Work to be completed –
In the records below, the line with "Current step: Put" opens the range and the line with "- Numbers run" closes it; print that range exactly and nothing else.

Dataset excerpts –
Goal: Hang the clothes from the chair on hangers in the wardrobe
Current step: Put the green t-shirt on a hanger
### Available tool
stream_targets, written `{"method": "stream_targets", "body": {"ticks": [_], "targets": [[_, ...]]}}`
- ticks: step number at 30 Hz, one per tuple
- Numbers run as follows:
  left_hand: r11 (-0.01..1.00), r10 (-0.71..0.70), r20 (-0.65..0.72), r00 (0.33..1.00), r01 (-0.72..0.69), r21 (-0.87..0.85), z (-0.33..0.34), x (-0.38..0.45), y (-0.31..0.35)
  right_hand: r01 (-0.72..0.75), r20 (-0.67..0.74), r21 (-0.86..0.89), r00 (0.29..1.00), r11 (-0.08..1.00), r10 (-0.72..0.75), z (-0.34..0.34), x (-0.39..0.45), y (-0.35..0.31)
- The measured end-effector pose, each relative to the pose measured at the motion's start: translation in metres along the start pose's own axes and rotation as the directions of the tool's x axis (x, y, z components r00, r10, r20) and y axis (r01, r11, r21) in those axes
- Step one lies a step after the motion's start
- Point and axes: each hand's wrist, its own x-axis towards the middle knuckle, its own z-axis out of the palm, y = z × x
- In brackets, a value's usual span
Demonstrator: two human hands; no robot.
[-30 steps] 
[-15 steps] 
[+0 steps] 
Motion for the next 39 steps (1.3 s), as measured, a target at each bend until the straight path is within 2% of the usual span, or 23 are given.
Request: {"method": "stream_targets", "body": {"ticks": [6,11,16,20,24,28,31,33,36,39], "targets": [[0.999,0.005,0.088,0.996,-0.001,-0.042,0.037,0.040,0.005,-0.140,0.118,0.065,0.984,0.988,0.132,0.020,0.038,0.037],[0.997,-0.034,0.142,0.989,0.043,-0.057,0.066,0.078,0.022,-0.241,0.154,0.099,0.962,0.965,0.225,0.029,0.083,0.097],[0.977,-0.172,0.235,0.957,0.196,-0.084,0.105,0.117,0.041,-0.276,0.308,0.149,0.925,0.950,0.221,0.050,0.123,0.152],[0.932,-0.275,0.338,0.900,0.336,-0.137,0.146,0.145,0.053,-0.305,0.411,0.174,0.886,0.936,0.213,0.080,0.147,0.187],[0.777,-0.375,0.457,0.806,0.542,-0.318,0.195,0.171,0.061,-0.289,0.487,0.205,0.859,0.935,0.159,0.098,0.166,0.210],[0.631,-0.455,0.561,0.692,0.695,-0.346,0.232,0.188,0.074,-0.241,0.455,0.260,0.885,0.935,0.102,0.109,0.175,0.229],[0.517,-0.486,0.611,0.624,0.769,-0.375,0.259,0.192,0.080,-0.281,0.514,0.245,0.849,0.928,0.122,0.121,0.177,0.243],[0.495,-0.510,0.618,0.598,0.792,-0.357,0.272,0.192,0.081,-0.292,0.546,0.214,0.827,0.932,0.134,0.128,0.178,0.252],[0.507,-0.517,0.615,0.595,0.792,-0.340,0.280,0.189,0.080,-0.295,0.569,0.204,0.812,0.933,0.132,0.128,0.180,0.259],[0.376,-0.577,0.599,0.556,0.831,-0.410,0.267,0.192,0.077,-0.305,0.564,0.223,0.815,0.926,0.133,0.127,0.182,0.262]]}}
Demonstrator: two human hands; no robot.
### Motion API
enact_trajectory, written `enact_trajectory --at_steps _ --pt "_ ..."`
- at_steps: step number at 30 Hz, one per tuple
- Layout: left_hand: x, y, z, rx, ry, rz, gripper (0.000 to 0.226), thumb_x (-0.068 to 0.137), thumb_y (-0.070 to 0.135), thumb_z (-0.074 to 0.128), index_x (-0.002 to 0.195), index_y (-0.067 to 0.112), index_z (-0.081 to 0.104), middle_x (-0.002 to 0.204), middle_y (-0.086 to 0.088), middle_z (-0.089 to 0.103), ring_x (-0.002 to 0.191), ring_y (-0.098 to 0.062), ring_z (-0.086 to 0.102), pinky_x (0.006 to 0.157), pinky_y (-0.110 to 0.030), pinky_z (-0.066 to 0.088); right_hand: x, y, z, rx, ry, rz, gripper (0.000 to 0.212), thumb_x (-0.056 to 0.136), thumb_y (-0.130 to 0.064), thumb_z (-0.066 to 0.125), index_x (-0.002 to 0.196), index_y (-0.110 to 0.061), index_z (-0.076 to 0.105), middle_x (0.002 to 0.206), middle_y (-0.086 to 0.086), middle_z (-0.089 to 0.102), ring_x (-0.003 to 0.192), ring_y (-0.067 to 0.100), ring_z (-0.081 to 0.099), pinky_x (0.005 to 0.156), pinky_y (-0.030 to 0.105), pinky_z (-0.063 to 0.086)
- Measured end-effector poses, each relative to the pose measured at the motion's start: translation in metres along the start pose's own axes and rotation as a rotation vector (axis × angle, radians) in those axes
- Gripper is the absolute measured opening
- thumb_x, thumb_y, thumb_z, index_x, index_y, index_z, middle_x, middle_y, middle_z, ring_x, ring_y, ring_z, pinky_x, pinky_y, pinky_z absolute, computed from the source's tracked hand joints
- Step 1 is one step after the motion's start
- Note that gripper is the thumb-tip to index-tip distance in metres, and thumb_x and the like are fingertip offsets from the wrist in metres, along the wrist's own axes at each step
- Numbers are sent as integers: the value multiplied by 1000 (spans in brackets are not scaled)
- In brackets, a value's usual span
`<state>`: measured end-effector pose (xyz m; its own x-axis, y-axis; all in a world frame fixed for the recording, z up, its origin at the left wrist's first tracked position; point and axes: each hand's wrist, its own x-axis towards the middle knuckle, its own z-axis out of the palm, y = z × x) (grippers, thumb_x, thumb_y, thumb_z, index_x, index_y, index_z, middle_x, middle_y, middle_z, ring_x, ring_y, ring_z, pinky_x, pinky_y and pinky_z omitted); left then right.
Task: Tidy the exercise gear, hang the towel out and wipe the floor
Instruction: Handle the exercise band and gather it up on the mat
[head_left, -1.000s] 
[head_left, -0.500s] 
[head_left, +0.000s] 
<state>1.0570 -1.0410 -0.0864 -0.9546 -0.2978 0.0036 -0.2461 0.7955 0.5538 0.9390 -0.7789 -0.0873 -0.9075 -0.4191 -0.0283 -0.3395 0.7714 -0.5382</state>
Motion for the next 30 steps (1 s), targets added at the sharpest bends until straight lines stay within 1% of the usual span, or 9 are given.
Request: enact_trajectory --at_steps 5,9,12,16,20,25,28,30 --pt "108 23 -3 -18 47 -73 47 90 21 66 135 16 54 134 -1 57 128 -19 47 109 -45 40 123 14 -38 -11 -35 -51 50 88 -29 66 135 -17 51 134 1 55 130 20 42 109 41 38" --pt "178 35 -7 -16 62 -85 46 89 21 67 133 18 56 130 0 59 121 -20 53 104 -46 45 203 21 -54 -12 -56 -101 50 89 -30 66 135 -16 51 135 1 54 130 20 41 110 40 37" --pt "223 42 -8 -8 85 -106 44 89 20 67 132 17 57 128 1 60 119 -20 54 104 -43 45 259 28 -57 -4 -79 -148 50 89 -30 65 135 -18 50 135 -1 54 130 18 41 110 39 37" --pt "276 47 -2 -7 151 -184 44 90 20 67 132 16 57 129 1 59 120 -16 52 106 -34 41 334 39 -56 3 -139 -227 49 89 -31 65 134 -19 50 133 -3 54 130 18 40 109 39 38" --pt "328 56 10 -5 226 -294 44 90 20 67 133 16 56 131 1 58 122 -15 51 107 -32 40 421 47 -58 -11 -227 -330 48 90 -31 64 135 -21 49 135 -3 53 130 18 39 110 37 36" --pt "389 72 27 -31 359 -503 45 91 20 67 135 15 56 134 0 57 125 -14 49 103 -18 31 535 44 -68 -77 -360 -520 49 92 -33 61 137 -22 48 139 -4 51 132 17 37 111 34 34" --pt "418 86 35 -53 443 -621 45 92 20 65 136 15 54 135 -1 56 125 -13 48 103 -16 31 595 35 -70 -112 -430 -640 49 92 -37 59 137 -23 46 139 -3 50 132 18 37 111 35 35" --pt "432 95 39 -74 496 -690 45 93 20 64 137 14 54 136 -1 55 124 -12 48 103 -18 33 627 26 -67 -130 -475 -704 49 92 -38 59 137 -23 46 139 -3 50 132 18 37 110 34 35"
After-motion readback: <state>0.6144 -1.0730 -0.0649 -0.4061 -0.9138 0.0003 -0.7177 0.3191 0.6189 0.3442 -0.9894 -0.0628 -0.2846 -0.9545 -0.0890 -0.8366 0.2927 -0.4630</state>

Result below –
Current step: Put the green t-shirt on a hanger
### Available tool
stream_targets, written `{"method": "stream_targets", "body": {"ticks": [_], "targets": [[_, ...]]}}`
- ticks: step number at 30 Hz, one per tuple
- Numbers run as follows:

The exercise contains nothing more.